* **Exercise details**
Lines from the one with "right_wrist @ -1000" up to and including the one with "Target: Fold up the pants" are to be copied exactly from the records below, without their pictures.

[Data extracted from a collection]
══════════════════════════════

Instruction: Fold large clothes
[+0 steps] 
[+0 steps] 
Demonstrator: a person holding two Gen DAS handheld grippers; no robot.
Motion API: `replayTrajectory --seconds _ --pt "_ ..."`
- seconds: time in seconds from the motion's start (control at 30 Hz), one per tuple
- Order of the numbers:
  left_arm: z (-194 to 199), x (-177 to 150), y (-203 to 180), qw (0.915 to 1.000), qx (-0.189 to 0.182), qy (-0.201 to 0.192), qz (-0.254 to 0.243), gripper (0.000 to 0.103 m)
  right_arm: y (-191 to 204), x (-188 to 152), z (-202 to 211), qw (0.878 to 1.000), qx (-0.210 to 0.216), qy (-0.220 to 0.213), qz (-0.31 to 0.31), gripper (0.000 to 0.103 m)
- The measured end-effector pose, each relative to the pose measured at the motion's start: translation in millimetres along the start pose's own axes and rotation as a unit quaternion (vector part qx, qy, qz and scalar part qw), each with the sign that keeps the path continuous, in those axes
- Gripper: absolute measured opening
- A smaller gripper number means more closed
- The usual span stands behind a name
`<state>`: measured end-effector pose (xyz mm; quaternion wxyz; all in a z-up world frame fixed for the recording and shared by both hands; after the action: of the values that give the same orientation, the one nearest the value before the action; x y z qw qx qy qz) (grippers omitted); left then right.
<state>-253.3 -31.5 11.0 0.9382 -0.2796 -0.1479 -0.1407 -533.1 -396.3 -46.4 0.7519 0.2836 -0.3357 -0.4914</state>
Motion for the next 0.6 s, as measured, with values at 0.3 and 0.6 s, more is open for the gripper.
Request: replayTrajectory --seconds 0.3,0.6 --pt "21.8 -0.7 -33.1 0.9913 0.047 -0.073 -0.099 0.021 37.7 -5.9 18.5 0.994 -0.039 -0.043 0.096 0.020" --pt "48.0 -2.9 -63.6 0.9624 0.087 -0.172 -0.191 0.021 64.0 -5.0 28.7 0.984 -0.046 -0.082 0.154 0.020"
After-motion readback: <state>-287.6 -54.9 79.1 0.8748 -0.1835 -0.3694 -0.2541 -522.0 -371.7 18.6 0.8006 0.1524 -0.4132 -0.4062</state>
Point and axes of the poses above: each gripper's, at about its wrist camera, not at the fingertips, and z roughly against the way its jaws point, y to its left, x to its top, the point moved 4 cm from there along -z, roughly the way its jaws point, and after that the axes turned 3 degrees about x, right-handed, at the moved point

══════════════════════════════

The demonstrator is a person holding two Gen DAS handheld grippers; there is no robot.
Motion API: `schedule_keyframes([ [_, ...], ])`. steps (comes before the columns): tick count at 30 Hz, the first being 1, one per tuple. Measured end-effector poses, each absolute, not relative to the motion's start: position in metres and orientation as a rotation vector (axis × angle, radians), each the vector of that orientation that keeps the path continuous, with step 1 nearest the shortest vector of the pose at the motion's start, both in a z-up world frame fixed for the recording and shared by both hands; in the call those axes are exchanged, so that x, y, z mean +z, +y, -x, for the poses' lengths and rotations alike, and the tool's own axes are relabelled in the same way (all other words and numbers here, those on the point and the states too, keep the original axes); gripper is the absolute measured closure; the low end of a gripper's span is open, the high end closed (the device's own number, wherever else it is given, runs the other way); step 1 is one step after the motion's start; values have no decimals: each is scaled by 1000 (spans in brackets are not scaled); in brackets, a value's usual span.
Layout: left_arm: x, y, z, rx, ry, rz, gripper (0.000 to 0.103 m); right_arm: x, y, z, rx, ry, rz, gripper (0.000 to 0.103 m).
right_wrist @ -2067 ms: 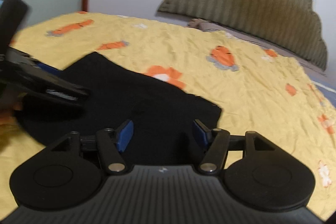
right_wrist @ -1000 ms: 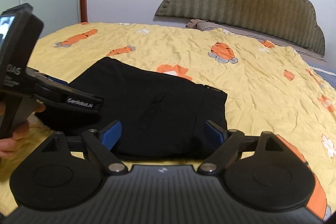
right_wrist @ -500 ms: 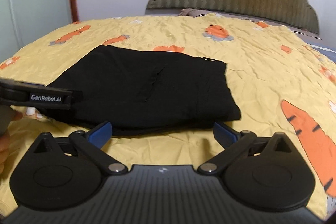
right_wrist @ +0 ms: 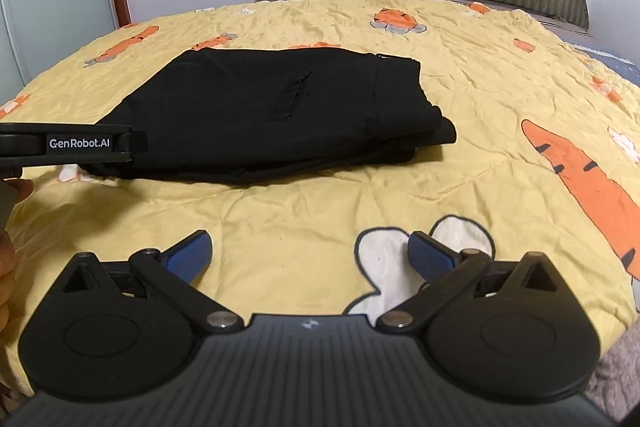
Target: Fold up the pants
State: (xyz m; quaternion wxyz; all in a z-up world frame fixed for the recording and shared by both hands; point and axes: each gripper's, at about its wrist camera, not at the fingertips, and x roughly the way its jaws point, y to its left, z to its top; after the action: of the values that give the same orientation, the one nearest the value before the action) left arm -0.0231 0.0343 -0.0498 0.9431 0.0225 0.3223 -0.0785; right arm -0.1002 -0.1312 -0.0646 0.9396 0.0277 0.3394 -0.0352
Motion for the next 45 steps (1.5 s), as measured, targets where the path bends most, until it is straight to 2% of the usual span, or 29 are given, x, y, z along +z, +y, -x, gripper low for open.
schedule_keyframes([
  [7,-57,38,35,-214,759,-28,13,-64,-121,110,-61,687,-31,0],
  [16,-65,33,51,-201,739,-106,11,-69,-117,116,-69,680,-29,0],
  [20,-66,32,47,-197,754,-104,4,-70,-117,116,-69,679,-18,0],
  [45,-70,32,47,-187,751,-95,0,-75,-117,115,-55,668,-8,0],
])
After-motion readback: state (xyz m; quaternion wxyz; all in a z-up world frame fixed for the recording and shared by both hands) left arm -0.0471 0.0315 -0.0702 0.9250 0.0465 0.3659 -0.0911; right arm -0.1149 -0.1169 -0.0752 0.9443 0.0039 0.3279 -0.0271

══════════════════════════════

* **Result below**
right_wrist @ -1000 ms: 
right_wrist @ -500 ms: 
right_wrist @ +0 ms: 
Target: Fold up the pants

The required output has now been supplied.